Por Johanna Pérez Daza
Víctor Hugo y Hugo Chávez.
Parece un contrasentido y un despropósito colocar en una misma oración a dos
personajes tan distantes, no solo en términos epocales sino sustanciales,
entendiendo por estos los constitutivos del modo de ver y entender el mundo,
sus pensamientos y acciones… su legado.
En la obra literaria de
Víctor Hugo “Los miserables” (1862) el obispo de Digne “compra” el alma de Jean
Valjean y lo hace libre. Le da la oportunidad de empezar de nuevo y, a partir
del perdón, siembra en él la nobleza y la compasión que le habían arrebatado.
Es un acto liberador y transformador. El ex convicto se convierte en Monsieur
Madeleine y emprende un camino próspero que, aún en medio de las dificultades,
busca la rectitud como norma y la justicia certera, alejada de las
deformaciones y contradicciones que había vivido en carne propia al ser
condenado por robar un trozo de pan con el que infructuosamente intentó aliviar
su hambre y el de su familia. Su trascendencia, universalidad y capacidad de
permanecer en el tiempo tocando los grandes temas de la humanidad hacen de ésta
una obra maestra, un clásico de la literatura al que volvemos cada cierto
tiempo para revolver preguntas y luces.
Muchos años después, la
insigne novela de Víctor Hugo fascinaría a Hugo Chávez, quien en época de vacas
gordas y bonanza petrolera mandó a imprimir y distribuir gratuitamente esta
obra como si de un panfleto se tratara. Sin embargo, el tiempo ha mostrado
que era, más bien, una advertencia, una profecía incomprendida que hoy se
hace visible en los rostros de los miserables, hijos y prisioneros del
socialismo del siglo XXI.
Escarban en la basura
buscando qué comer. Mueren por desnutrición o falta de medicamentos. Huyen por
las fronteras —incluso a pie, con frío y en terribles condiciones— cargando
bolsas y pesares, arrastrando una maleta destartalada y en la espalda un
desgastado morral tricolor de extinta función escolar —¿quién puede estudiar
cuando las tripas suenan más fuerte que la cansada voz de una maestra que
también busca solapar el hambre entre letras y lecciones?—.
Pernoctan en los alrededores
de los bancos para cobrar una mísera parte de su ya de por si mísera pensión.
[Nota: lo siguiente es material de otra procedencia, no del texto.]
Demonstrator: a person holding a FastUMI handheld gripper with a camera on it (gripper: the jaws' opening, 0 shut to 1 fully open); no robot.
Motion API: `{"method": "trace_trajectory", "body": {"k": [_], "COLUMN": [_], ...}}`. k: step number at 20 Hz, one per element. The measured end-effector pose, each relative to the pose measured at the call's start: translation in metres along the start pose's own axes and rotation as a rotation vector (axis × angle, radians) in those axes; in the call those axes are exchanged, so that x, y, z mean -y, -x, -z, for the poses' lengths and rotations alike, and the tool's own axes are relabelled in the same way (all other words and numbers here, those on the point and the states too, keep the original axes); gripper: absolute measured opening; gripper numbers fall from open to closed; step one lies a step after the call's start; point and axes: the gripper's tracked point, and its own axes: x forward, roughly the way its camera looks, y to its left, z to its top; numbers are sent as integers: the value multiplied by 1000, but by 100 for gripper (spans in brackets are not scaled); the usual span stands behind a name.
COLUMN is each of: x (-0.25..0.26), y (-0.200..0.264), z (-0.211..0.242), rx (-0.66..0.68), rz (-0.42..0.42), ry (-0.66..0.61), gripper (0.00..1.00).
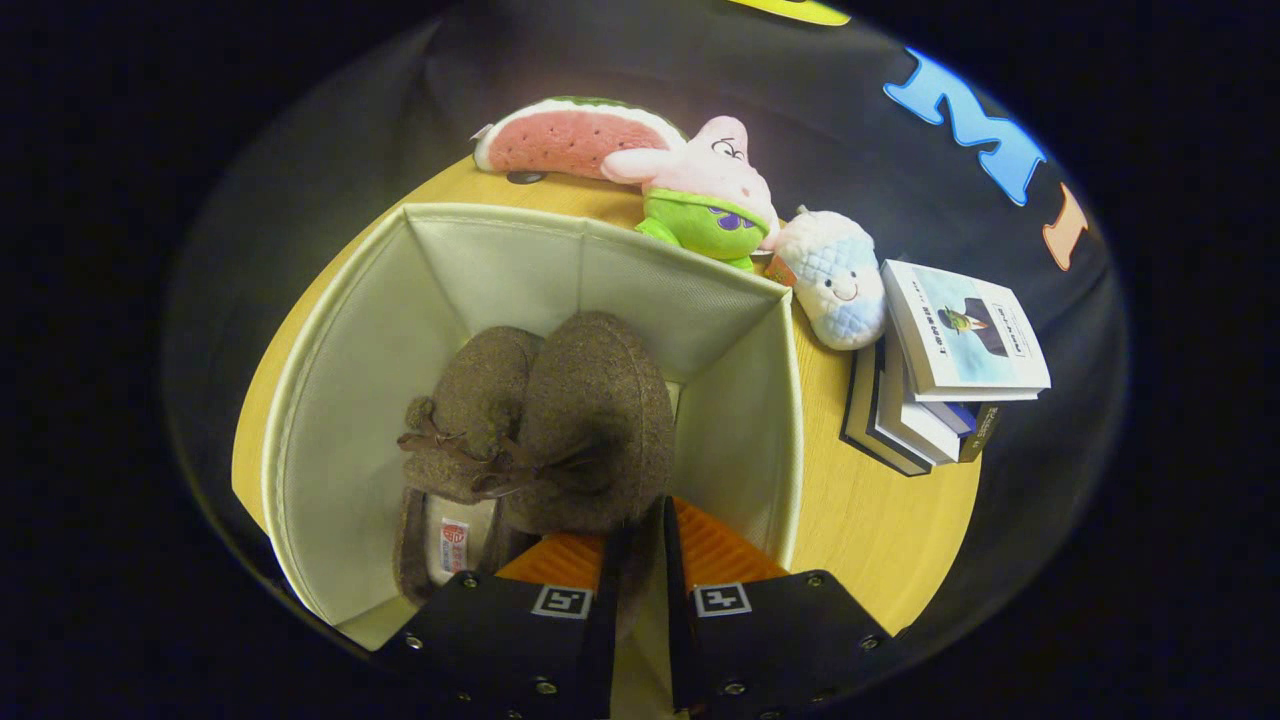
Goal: Open the storage box then place both shoes into the box .Put the left shoe in first, then the right shoe, with the right side of both shoes facing outward in a uniform manner.
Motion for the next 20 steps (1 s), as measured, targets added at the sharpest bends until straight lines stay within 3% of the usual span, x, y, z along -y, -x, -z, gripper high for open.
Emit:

Viven entre apagones, sin agua y con precarios servicios básicos. Por momentos
recuerdan a la pequeña Cosette, maltratada y explotada, o a su extorsionada,
prostituida y agonizante madre Fantine, pagando con su vida el alto precio de
la inocencia arrebatada por el espejismo de la promesa incumplida y el
abandono.
Los vimos retratados recientemente
en un estremecedor reportaje del
portal ABC de España (Texto: Jorge Benezra. Fotos: Álvaro Ybarra Zavala). Nos
dolió el alma al reconocerlos cercanos, nuestros, numerosos, removiendo en
nuestra memoria la fotografía de Kevin Carter y el niño famélico acechado por
el buitre. Agitamos la cabeza al identificar y constatar: no es África, es
Venezuela. No es un ave de rapiña que espera su presa, es un gobierno que mira
indolente.
Acá también abundan los
Thénardier que fingen ayudar mientras se lucran de la desgracia y se aprovechan
de los más vulnerables. Dos Hugos y dos contextos “revolucionarios”. En ambos
subyace la miseria y el hambre. En la Venezuela del socialismo del siglo XXI,
funcionan como mecanismos de control, herramientas para el miedo y la sumisión.
La conocida máxima de quien te quiebra las piernas para que luego le agradezcas
las muletas… o una caja de comida.
Paradójicamente, ante este
abrumador panorama y el subsiguiente desaliento, “Los miserables” de
Víctor Hugo ofrecen aires de esperanza y rebelión, de levantamientos populares
en los que se tejen historias de lucha y amor, haciéndonos posar la mirada en
la esencia humana que indómita persigue su libertad y en el bien que se abre
camino y nos invita a creer e insistir.